My female-impersonator skills having never been tried, I countered as best I could, trying to keep all the "Ms." cards to myself, making the perhaps slightly sexist assumption that anyone unattached enough to identify as single but also old enough to still call herself "Ms." circa 1991 was probably lonely enough to be receptive to a gentleman caller, no matter what the reason. As such, I affected a basso profundo game-show-announcer voice and made every call that way. "HELLO! MAY I SPEAK TO MS. DONNA ARPEGGIO, PLEASE? YES, I AM A TELEMARKETER, BUT I HAVE HAIR ON MY CHEST LIKE A MASTADON!"

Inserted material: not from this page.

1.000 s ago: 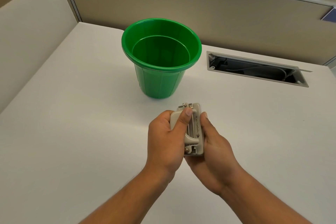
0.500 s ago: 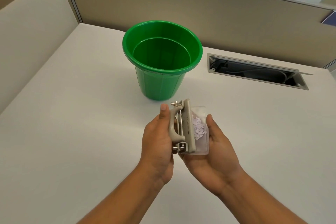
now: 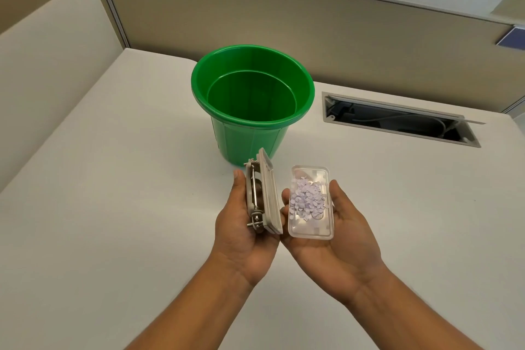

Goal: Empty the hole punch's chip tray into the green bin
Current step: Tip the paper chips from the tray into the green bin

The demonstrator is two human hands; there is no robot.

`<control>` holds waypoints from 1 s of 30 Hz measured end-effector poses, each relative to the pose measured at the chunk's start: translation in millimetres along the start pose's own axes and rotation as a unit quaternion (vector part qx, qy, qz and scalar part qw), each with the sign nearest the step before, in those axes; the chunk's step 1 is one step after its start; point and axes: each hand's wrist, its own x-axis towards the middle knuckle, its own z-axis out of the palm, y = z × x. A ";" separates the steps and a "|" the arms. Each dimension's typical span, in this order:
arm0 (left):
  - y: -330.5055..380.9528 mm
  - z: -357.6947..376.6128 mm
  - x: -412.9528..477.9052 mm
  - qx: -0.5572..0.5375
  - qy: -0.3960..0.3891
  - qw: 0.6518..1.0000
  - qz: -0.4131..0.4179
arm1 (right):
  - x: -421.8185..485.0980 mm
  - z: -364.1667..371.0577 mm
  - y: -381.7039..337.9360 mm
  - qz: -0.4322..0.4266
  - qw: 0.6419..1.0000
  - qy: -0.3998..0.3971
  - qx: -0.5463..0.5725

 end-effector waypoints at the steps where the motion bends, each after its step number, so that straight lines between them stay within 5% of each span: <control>1: 2.6 2.9 1.8 -0.007 -0.003 1.000 -0.001 | 1.6 2.6 -2.4 -0.002 1.000 -0.002 0.001; 13: 67.8 60.3 46.2 -0.049 -0.026 0.996 0.074 | 56.1 95.5 -66.7 -0.076 0.993 -0.061 -0.072; 18: 85.5 68.9 55.8 -0.058 -0.017 0.994 0.088 | 96.6 124.6 -90.9 -0.109 0.974 -0.039 -0.194; 21: 91.0 65.3 58.4 -0.067 -0.016 0.993 0.093 | 125.3 137.4 -100.6 -0.162 0.929 0.007 -0.334; 23: 94.1 61.0 59.6 -0.077 -0.024 0.992 0.096 | 142.9 144.1 -103.8 -0.214 0.829 0.048 -0.514; 24: 93.7 60.4 59.2 -0.081 -0.030 0.992 0.094 | 148.8 144.0 -106.3 -0.252 0.739 0.049 -0.623; 27: 94.6 56.0 59.1 -0.084 -0.041 0.991 0.097 | 171.2 137.4 -109.9 -0.304 0.343 -0.034 -0.888; 28: 94.8 54.4 59.3 -0.084 -0.041 0.991 0.098 | 178.1 133.7 -109.9 -0.293 0.238 -0.044 -0.925; 29: 95.2 52.6 59.7 -0.083 -0.039 0.991 0.099 | 183.6 130.3 -109.4 -0.282 0.178 -0.047 -0.942; 30: 96.0 50.7 60.0 -0.082 -0.036 0.991 0.101 | 188.4 128.3 -108.7 -0.277 0.155 -0.049 -0.947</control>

I'm sad to say that this tactic worked often. Unfortunately, it had one flaw that led to its quick abandonment: Not every woman who had indicated "Ms." was actually single. There were quite a few stealth wives in there. Even that would have been okay but for the fact that the husband sometimes picked up the phone.
Phone dialing. Click.
Male voice: Hello?
Me: UM (Not expecting this, so already thrown off my game), IS MS. PENNTUCKY AT HOME?
Male voice: Who's asking?
Me: (Praying this is her father and not her husband) WHY, I AM MERELY A FRIENDLY TELELMARKETER!
Male voice: Why the hell are you calling?
Me (helplessly lapsing into real voice): She filled out a form that --
Male voice: She knows better than to fill out any damned forms! (Turning away from phone) Doreen! Damn it, Doreen!
Doreen (rushing in from another room): What?
Male voice: It's another one of your boyfriends on the phone! Here!
Doreen: Hello?
Me: Uh, hi, um, Ms. Penntucky. My name is Steve and I'm with --
Sound of furniture being smashed in the background.
Doreen: Do you have any idea what you've done?
Me: I'm beginning to have some idea, but you see, I have this quota to meet, or they'll --
Doreen: He's crazy! Just completely paranoid! (Turning away from phone) Harold, stop! You'll gouge the Chippendale!
Me: I'm really sorry to have gotten in the middle of this, it's just that your name was on this card.
Doreen: I know. It's not your fault. He's just insecure.
There is a pause as both she and I listen to the sound of glass breaking.
Doreen (whispering): Meet me behind the Krauzer's in an hour.
Click. The line goes dead.
My one scheme having proved to be too dangerous to use, I soon failed to meet my quota of donations and was let go. About a month after I was fired, the pizza shop where I took my dinners burned to the ground. Somehow, it felt like justice.